MADAME FANG
Du 13/06/2018 au 02/07/2018
LÉOPARD D'OR • FESTIVAL DE LOCARNO 2017
« Filmer est toujours une intrusion. Quel que soit ce qu'il filme, un documentariste envahit un espace. Sans cette intrusion, le cinéma documentaire n'existerait pas. Mais cela n'empêche pas d'avoir du respect pour la mort. Ce n'est pas l'immense souffrance de Madame Fang que je voulais montrer. Je voulais être avec elle, simplement. » Wang Bing
Nous n'entendrons jamais sa voix. Nous la découvrirons furtivement, dans les deux premiers plans du film, debout, en mouvement, mais dès le suivant, tourné quelques mois après, Madame Fang est squelettique, étendue, immobile : sa vie se termine. Ce sont ses derniers jours que nous montre ici Wang Bing, ces instants au cours desquels la présence de cette paysanne du sud de la Chine ne cesse de s'amenuiser. Le documentariste la filme pourtant avec intensité, au plus proche de son souffle devenu difficile. Sa caméra capte également le ballet de ses proches autour d'elle. Dans la pièce où elle repose, la télé allumée en permanence, se succèdent ses enfants et petits-enfants. Ils la veillent, fument, conversent, cherchent les signes annonciateurs de la fin si proche. Les hommes partent pêcher, les femmes restent auprès de la mourante...

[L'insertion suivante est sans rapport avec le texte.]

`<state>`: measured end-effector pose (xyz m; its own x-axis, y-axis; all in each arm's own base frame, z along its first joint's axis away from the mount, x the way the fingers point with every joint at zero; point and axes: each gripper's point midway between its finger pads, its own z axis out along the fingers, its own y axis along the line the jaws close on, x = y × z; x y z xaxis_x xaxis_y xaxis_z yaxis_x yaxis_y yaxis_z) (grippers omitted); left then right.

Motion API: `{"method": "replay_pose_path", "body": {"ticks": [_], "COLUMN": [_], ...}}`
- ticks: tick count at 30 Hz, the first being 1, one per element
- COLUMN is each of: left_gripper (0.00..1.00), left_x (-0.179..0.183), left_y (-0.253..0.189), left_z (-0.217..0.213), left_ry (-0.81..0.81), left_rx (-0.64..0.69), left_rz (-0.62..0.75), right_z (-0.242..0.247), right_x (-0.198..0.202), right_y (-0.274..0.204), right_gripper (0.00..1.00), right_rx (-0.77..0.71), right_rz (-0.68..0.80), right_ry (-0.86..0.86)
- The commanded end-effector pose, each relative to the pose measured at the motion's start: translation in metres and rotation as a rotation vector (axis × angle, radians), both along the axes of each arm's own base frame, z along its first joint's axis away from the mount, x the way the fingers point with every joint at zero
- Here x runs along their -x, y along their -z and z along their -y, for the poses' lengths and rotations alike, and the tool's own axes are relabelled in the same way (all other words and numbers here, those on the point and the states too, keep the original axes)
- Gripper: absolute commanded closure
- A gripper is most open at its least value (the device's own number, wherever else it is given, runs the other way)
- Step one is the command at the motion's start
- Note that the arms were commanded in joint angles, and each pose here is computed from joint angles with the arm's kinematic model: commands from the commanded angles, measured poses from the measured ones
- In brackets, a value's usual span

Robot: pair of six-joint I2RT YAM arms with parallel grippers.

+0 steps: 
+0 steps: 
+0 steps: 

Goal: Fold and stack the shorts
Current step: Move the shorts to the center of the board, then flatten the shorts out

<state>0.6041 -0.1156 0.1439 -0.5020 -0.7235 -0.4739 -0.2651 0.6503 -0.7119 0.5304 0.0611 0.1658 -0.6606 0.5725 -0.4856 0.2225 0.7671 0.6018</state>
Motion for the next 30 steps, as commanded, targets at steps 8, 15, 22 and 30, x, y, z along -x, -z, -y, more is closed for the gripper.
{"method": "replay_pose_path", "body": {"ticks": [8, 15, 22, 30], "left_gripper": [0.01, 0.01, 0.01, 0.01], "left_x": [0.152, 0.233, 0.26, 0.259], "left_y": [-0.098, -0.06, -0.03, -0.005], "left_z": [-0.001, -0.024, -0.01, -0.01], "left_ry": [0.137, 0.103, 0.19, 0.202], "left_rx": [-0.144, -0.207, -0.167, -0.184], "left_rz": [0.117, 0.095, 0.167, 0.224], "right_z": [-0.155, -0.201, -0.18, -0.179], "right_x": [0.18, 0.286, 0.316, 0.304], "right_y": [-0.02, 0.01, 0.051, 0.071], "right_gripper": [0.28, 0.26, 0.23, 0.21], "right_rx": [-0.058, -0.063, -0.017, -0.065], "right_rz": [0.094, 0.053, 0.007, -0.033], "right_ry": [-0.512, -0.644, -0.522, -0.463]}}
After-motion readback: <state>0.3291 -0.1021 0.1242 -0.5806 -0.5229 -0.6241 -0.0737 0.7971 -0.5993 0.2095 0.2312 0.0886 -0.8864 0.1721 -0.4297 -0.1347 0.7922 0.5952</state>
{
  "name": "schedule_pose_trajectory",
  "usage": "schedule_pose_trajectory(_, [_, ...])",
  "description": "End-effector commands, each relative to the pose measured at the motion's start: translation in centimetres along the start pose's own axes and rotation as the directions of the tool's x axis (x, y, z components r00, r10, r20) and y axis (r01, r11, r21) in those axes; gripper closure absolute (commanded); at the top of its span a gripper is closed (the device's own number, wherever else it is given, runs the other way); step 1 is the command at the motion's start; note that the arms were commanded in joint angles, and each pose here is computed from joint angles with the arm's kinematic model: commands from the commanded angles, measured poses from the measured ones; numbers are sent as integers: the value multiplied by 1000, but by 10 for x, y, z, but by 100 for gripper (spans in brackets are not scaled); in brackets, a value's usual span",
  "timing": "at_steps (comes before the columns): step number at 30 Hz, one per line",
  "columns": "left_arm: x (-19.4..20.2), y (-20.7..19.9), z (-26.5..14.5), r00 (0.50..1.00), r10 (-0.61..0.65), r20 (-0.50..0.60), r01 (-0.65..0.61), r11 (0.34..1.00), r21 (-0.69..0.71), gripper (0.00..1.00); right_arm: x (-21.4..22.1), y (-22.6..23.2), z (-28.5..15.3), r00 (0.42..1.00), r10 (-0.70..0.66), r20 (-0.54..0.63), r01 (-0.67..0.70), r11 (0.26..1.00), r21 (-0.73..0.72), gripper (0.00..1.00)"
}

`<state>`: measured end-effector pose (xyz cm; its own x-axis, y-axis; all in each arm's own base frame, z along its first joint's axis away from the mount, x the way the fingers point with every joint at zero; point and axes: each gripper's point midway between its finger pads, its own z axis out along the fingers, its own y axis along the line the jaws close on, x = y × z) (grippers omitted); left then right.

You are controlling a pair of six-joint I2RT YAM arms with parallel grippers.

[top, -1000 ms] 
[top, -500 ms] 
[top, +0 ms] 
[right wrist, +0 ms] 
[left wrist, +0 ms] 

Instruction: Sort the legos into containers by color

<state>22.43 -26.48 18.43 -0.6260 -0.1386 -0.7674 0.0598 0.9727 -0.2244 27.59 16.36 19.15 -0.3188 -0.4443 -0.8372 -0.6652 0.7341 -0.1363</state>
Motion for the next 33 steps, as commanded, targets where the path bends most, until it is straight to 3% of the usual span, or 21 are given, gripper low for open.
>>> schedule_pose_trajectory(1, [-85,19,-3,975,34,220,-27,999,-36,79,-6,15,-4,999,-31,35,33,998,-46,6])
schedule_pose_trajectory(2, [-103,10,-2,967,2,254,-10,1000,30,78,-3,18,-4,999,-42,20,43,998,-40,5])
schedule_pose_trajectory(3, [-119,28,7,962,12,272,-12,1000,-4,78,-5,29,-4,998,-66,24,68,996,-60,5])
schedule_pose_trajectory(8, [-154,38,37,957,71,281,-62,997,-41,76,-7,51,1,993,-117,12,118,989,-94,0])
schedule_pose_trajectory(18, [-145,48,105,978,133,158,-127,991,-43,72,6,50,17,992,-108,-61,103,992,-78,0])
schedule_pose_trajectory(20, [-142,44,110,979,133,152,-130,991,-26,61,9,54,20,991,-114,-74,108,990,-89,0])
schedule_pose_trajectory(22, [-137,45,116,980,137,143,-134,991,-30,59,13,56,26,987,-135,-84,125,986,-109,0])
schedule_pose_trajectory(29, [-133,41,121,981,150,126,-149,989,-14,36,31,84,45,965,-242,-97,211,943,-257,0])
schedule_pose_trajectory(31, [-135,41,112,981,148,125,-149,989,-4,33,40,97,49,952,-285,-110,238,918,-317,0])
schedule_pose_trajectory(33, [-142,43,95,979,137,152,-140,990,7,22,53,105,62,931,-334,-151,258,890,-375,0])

Wang Bing choisit de regarder la mort en face : il filme frontalement l'agonie tragique de cette femme ordinaire. Il s'immisce au cœur du tabou – voire du sacré – de ses dernières heures. Les images qu'il nous dévoile alors peuvent sembler triviales mais il s'en dégage quelque chose de profondément humain. Comme si nous faisions la connaissance d'une famille – et à travers elle d'une société – dans des circonstances peu favorables, et s'il nous permettait de rencontrer Madame Fang : une rencontre qui intervient certes tard mais qui n'en est pas moins inoubliable.